When Will I Stop Crying?

Her husband had died a few months ago. While visiting in their home, his widow told me about the ways her life had changed, and the ways it had begun to settle down. Then she asked me this question:

“When will I stop crying?”

For a moment, I wanted to reassure her that all this would pass. I wanted to say, “Time heals all wounds.” “He is in a better place now.” The desire to comfort someone by drying their tears and taking them away is strong.

Instead, we talked about her husband. We spoke about when they met, when he asked her to marry him, where they lived and how many children they have.

She told me about some of the things that fall into place as a couple – which one was the accountant, which one cooked, and who planned their vacations. In short, I began to learn the answers to the question, “Who was this man?” She told me about their lives together. I found myself laughing many times, and wiping away my own tears. The love they had for each other and their family was a presence in the room. It surrounded us and brought her comfort and joy, as well as tears.

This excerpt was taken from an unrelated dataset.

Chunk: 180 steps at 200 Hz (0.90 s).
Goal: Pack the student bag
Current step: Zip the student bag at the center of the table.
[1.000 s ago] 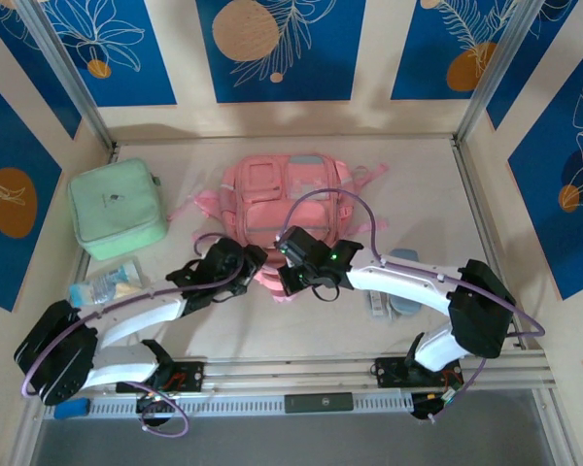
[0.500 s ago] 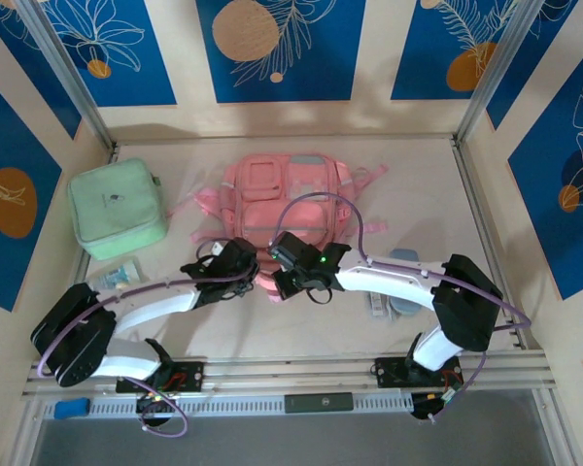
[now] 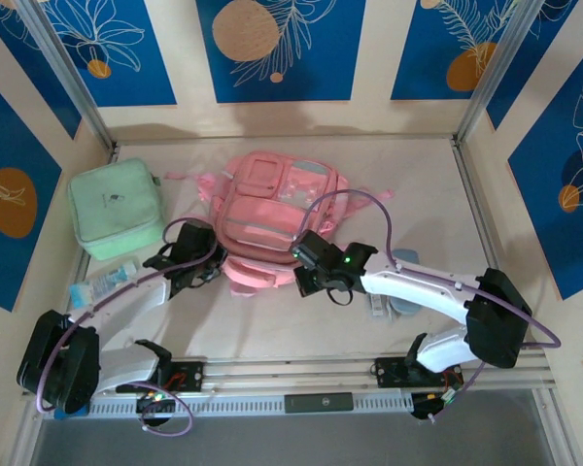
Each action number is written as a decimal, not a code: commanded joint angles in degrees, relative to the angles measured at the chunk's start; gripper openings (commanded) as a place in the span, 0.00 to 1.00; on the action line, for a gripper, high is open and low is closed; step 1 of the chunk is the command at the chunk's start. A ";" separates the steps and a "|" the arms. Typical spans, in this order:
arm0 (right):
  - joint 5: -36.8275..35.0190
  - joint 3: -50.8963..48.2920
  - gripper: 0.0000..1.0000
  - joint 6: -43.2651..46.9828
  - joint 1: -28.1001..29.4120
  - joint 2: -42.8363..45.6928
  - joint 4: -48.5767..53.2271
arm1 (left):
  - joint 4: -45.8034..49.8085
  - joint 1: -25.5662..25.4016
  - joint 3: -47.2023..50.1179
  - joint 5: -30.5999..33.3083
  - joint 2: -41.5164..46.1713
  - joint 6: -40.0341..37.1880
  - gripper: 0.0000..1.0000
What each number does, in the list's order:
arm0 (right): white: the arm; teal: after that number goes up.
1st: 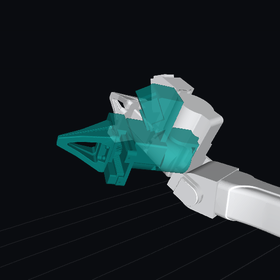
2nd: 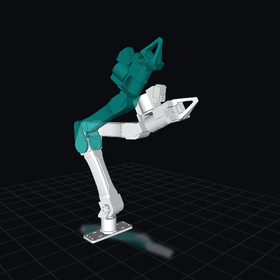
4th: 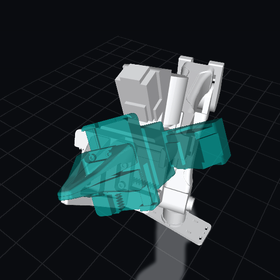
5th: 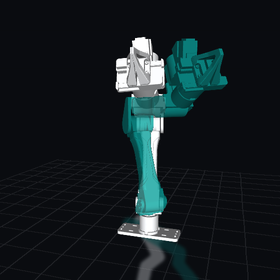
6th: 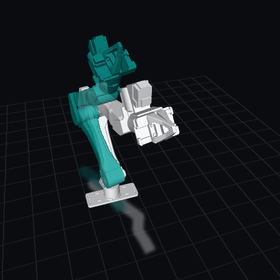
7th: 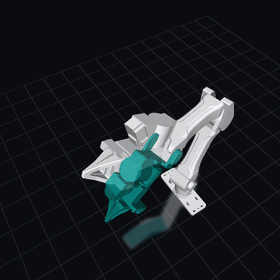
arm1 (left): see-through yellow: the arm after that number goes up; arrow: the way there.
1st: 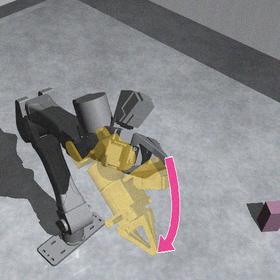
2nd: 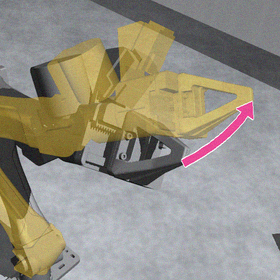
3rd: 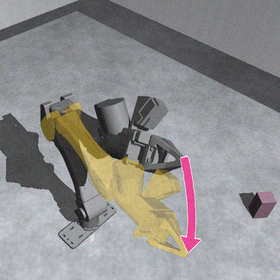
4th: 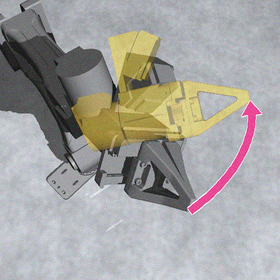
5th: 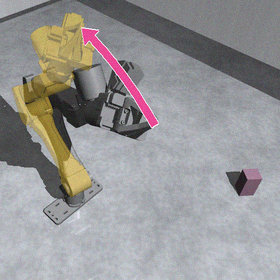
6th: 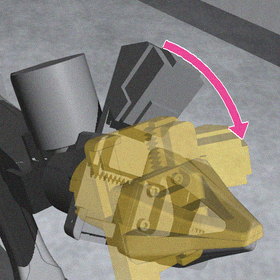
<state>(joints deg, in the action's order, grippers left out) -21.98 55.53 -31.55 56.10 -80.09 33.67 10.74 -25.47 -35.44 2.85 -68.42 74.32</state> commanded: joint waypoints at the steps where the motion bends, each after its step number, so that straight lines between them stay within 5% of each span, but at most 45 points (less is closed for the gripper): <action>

I asked if she thought she would ever stop loving him. Her answer was a whispered, “No.”

Then, I said, “You will never stop crying. Your crying however will change.”

We spoke about tears being one of many reactions we experience when grieving the loss of a loved one. Sometimes though, our grief is complicated by unspoken family rules. The message may be, “Tears are a sign of weakness. Stop crying and be strong.”

Or, we may use tears to measure our grief and our progress. It’s easy to think, “When I stop crying, my grief will be healed.” “I haven’t cried in two weeks, so I must be better now.” I often hear, “The other day I started crying in the grocery store and I had to run to my car … I thought I was over this.”

There is no easy way to answer the question, “When will I stop crying? If you are like most of us, you will never stop crying completely. You will go through the pain and sorrow and all the reactions that come emotionally, physically, spiritually, and psychologically, as you mourn the loss. But you can help yourself through this journey.

Find those who will listen to the story of your life with your loved one. Embrace all the grief reactions. One day they may be strong. The next, they may be gone, then return two weeks later. The work of grief and mourning is learning to understand that the relationship to your loved one will change from one of a tangible focus to one of the heart. Taking time for this journey is important. Let those around you know that the tears may flow freely one day, and stop completely another.

There are no grief police who can write you a ticket if you start crying six months later, or even two years later. No passing grade will be given if your grief bursts only happen in private, not in the parking lot at the cleaners. The goal is to find comfort, peace and at times, joy through this time of mourning. With time, both the reactions and the tears soften.

At my next visit, she told me she had informed her family that she would most likely cry every day for some time, but she was not sure how long. She invited them to cry with her, to look for the comfort and peace the tears brought, and to remember him with joy.